Roentgenometry of the Zr–2.5Nb alloy under cyclic loads

Abstract

Studies were carried out in this work to establish the influence of thermal cyclic and mechanical cyclic loads that simulated the factors of operational impact on structural stability and crystal lattice dilatation of zirconium alloys. It is shown that during cold cyclic deformation at the first moment of loading the Zr–2.5Nb alloy is characterized by significant instantaneous deformation. The effect of anomalous thermal deformations of the zirconium alloy crystal lattices, which are typical for phase transitions of type I and type II, was detected in the operating temperature range (250–350 °C).

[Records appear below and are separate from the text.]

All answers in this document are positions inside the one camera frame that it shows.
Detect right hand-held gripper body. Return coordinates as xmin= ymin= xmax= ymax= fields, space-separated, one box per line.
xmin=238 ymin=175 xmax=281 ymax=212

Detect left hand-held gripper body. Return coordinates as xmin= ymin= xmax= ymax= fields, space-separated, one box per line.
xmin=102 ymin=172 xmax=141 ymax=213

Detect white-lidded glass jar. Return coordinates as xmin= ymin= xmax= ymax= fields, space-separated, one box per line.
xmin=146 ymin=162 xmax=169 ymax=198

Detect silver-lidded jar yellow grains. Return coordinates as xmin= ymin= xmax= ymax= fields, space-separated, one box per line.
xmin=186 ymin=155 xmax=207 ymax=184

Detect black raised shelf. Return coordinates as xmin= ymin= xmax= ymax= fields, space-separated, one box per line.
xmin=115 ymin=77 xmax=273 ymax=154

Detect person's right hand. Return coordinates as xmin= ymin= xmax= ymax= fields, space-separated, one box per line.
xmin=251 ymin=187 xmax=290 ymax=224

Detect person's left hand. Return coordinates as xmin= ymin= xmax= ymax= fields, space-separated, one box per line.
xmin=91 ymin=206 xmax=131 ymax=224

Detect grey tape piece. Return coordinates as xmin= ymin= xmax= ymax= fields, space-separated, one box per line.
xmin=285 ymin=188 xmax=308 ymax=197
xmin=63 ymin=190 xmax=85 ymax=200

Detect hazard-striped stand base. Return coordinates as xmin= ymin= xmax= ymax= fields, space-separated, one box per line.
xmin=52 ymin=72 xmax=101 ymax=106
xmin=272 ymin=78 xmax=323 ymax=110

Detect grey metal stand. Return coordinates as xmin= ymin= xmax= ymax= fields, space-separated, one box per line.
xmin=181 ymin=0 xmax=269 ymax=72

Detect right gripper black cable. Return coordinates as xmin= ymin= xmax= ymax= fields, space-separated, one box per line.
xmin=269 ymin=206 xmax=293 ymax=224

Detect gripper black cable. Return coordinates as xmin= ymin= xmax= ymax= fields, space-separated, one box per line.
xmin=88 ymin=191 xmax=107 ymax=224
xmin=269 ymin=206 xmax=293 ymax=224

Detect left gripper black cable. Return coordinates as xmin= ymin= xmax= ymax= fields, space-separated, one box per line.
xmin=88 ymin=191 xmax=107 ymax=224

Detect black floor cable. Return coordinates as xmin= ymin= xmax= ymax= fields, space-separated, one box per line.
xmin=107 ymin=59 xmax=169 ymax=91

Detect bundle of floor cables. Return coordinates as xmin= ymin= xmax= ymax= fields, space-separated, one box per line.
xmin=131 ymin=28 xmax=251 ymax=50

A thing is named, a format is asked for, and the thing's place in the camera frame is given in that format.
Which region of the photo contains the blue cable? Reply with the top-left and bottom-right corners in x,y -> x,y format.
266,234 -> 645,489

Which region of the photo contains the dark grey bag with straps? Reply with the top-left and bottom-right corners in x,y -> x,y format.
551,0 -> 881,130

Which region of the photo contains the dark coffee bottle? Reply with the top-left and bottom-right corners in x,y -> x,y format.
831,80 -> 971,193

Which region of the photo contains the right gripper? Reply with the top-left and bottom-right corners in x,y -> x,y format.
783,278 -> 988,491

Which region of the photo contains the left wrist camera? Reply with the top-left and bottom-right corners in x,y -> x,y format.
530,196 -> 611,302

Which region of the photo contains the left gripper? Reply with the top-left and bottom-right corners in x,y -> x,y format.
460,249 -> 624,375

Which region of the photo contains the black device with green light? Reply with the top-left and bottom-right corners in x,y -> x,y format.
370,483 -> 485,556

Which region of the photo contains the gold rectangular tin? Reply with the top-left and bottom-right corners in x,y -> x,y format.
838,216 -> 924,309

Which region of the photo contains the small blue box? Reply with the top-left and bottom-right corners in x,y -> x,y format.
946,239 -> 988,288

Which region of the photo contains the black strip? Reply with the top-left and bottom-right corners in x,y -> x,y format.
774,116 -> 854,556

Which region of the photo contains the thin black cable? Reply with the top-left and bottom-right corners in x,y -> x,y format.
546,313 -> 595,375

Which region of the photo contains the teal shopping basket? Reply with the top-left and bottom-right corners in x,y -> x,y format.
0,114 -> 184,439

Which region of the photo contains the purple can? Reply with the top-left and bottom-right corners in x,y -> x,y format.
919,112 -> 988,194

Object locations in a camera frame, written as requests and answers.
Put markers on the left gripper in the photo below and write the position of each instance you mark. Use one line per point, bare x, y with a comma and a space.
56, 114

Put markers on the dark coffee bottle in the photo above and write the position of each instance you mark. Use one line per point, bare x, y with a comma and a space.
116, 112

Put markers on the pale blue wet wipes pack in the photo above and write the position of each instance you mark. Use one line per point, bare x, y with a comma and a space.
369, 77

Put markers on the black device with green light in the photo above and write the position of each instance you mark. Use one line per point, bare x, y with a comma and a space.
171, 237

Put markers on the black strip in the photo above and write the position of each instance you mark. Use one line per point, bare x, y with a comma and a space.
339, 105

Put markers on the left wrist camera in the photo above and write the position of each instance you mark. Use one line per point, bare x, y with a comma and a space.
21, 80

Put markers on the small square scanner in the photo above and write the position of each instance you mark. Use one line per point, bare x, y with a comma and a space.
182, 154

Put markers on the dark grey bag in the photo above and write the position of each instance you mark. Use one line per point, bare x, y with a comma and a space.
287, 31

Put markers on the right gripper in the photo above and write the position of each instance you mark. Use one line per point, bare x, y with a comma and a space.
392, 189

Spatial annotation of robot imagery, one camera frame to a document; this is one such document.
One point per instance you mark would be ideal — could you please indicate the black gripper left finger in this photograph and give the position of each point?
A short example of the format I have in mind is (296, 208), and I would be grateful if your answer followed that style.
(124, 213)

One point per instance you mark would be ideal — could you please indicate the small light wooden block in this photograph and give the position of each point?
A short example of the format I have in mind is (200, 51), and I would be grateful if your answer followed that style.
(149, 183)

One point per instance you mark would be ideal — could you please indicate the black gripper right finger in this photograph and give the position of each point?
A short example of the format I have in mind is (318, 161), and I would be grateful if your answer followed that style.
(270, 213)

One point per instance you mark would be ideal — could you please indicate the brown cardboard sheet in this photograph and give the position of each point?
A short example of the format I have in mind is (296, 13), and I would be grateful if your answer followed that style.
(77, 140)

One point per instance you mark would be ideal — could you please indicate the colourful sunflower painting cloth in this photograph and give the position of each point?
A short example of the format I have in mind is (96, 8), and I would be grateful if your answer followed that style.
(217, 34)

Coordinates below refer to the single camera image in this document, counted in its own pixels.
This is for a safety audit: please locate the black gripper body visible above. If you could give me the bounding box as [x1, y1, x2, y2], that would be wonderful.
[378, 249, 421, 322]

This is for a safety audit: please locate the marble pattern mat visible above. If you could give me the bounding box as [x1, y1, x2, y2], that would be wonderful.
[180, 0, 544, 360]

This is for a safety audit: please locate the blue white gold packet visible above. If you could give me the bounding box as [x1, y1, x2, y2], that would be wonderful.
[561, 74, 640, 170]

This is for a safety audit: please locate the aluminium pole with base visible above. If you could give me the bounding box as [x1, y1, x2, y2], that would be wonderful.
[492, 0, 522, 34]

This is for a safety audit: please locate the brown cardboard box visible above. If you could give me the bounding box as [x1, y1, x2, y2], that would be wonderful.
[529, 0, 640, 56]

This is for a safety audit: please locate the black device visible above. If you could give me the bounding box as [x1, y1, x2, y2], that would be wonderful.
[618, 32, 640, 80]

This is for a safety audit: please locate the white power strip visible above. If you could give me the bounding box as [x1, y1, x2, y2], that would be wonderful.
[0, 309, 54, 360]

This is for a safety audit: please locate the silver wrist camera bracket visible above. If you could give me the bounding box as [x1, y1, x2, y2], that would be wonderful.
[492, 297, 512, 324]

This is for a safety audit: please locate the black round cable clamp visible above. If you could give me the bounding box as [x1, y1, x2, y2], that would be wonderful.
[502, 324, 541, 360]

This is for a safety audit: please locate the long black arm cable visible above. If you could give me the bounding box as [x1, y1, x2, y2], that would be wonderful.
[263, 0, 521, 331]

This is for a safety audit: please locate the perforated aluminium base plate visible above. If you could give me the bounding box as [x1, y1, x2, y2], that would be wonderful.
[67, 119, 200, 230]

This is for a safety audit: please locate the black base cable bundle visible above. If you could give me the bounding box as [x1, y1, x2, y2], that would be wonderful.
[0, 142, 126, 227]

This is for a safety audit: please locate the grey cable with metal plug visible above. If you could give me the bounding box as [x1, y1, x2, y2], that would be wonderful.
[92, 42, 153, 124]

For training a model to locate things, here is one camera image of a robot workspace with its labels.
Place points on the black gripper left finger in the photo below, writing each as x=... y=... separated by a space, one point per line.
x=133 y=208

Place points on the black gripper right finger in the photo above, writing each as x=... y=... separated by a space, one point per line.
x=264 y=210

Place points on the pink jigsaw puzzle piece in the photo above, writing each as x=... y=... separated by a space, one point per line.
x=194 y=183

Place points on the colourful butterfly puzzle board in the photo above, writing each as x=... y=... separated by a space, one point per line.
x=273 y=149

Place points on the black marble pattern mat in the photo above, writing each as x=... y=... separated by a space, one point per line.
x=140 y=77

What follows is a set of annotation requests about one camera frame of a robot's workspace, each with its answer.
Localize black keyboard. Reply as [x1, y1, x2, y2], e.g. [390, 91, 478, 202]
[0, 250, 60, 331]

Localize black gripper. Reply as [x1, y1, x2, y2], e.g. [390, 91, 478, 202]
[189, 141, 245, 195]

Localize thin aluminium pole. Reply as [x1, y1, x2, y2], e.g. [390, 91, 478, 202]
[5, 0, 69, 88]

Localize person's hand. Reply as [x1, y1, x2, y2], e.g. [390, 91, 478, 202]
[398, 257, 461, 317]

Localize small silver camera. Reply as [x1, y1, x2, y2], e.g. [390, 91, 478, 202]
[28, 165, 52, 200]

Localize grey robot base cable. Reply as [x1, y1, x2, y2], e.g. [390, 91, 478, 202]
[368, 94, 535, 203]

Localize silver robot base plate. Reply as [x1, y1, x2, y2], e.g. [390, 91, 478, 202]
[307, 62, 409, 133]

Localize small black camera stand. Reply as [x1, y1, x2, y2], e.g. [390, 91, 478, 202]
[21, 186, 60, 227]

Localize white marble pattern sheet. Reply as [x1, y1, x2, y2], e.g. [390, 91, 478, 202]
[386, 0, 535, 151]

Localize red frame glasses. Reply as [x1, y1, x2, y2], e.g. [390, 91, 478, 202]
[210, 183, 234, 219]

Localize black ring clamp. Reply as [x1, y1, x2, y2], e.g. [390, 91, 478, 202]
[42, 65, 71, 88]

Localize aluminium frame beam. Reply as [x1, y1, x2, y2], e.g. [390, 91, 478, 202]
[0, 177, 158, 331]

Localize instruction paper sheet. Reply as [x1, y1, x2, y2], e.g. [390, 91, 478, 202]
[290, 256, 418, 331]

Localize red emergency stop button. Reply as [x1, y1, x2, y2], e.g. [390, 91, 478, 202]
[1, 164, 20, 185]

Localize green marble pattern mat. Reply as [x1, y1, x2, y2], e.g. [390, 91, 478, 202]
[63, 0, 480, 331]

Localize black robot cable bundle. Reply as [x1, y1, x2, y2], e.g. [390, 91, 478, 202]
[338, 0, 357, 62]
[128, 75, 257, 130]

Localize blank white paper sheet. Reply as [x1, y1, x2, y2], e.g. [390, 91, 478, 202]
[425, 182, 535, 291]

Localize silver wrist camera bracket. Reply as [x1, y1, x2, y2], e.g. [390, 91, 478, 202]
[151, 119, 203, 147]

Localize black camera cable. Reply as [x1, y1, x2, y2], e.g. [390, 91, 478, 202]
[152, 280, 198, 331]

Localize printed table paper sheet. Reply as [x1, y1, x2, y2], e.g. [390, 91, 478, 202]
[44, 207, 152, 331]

The absence of phase transformation in this temperature range allows us to suggest the existence of a causal relationship between the anomalous thermal expansion effects of zirconium crystal lattices with orientation changes and phase transformations in grain boundaries. The performed calculations showed the presence of an anomalous change in the crystallite size distribution at a given temperature. The coincidence that temperatures were correlated with size effects and phenomena such as blistering and flecking has been established. The hypothesis of grain-boundary transformations is indirectly confirmed by the results of the second thermal cycle, during which a second jump of the crystal lattice thermal deformations, not related to structural phase transitions, was detected in the range of 550–650 °C.